■ WORK REQUEST: Transcribe exactly the line containing "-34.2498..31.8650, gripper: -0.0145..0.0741" plus every later line in the data.
..............................
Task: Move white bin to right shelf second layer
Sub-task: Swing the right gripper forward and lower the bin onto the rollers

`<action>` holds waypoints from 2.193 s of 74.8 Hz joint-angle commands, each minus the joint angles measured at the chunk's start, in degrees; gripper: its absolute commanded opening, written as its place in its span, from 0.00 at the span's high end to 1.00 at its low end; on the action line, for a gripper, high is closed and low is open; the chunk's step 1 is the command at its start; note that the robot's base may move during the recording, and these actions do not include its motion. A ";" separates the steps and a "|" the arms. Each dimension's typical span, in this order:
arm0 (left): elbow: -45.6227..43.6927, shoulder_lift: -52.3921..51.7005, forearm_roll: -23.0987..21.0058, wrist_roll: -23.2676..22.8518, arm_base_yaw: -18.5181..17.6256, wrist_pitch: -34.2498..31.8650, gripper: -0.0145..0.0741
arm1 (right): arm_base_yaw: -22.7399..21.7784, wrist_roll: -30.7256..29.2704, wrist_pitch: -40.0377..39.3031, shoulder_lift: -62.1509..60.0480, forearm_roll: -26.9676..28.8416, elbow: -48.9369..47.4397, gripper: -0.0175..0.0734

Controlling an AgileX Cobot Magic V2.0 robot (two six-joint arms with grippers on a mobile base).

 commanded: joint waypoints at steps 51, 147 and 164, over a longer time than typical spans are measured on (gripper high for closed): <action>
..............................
■ COMPLETED TASK:
arm0 (left): elbow: -45.6227..43.6927, shoulder_lift: -52.3921..51.7005, forearm_roll: -23.0987..21.0058, wrist_roll: -23.2676..22.8518, arm_base_yaw: -18.5181..17.6256, wrist_pitch: -34.2498..31.8650, gripper: -0.0145..0.0741
arm1 (right): arm_base_yaw: -22.7399..21.7784, wrist_roll: -30.7256..29.2704, wrist_pitch: -40.0377..39.3031, shoulder_lift: -62.1509..60.0480, forearm_roll: -26.9676..28.8416, elbow: -48.9369..47.4397, gripper: -0.0175..0.0734

Controlling an AgileX Cobot Magic V2.0 robot (two six-joint arms with grippers on a mobile base).

 commanded: joint waypoints at steps 51, 147 and 164, over a longer time than typical spans are measured on (gripper high for closed): <action>

Nothing else belongs to the answer.